Anna Victrix

Will Brangwen had some weeks of holiday after his marriage, so the two took their honeymoon in full hands, alone in their cottage together.

And to him, as the days went by, it was as if the heavens had fallen, and he were sitting with her among the ruins, in a new world, everybody else buried, themselves two blissful survivors, with everything to squander as they would. At first, he could not get rid of a culpable sense of licence on his part. Wasn’t there some duty outside, calling him and he did not come?

It was all very well at night, when the doors were locked and the darkness drawn round the two of them. Then they were the only inhabitants of the visible earth, the rest were under the flood. And being alone in the world, they were a law unto themselves, they could enjoy and squander and waste like conscienceless gods.
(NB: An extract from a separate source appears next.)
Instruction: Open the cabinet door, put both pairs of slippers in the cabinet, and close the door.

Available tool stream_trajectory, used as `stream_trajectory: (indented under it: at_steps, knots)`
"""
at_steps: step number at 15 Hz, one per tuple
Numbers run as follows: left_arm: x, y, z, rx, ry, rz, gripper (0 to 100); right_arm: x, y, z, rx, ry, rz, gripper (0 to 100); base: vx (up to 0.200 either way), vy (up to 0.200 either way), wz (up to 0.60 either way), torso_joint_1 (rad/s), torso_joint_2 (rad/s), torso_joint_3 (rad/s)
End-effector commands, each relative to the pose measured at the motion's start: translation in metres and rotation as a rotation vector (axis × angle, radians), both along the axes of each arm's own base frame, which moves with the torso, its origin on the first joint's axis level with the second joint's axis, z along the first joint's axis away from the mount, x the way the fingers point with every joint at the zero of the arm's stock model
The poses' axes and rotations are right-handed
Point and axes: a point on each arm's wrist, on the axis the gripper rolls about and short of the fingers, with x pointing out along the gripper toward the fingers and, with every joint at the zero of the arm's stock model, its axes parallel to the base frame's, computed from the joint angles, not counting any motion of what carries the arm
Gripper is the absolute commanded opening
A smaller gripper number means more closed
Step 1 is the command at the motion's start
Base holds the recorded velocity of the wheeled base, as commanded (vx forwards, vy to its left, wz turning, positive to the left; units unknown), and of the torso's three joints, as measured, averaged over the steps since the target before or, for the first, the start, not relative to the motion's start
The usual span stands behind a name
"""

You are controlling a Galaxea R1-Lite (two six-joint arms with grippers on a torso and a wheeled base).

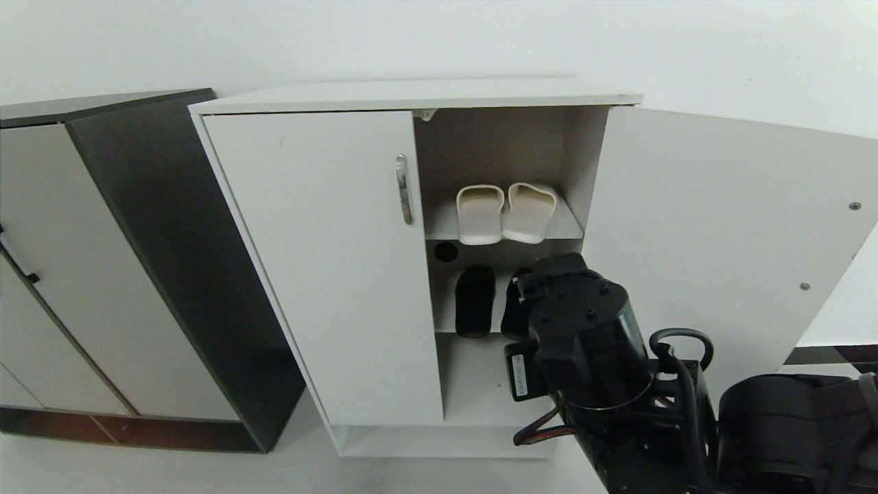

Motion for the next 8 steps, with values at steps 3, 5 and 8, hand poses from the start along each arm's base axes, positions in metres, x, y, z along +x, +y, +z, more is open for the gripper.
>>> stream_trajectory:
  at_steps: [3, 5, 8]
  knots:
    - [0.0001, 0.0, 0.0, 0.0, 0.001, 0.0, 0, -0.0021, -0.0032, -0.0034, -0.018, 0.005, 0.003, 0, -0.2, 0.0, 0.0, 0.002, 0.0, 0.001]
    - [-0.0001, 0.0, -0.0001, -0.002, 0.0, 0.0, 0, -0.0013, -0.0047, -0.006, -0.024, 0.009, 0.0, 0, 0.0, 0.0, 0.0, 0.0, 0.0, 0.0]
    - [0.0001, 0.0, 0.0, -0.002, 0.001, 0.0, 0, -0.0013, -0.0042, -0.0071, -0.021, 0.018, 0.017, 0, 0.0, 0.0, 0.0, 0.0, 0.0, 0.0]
But in the morning, as the carts clanked by, and children shouted down the lane; as the hucksters came calling their wares, and the church clock struck eleven, and he and she had not got up yet, even to breakfast, he could not help feeling guilty, as if he were committing a breach of the law—ashamed that he was not up and doing.

“Doing what?” she asked. “What is there to do? You will only lounge about.”

Still, even lounging about was respectable. One was at least in connection with the world, then. Whereas now, lying so still and peacefully, while the daylight came obscurely through the drawn blind, one was severed from the world, one shut oneself off in tacit denial of the world. And he was troubled.

But it was so sweet and satisfying lying there talking desultorily with her. It was sweeter than sunshine, and not so evanescent. It was even irritating the way the church-clock kept on chiming: there seemed no space between the hours, just a moment, golden and still, whilst she traced his features with her finger- tips, utterly careless and happy, and he loved her to do it.

But he was strange and unused. So suddenly, everything that had been before was shed away and gone. One day, he was a bachelor, living with the world. The next day, he was with her, as remote from the world as if the two of them were buried like a seed in darkness. Suddenly, like a chestnut falling out of a burr, he was shed naked and glistening on to a soft, fecund earth, leaving behind him the hard rind of worldly knowledge and experience. He heard it in the huckster’s cries, the noise of carts, the calling of children. And it was all like the hard, shed rind, discarded. Inside, in the softness and stillness of the room, was the naked kernel, that palpitated in silent activity, absorbed in reality.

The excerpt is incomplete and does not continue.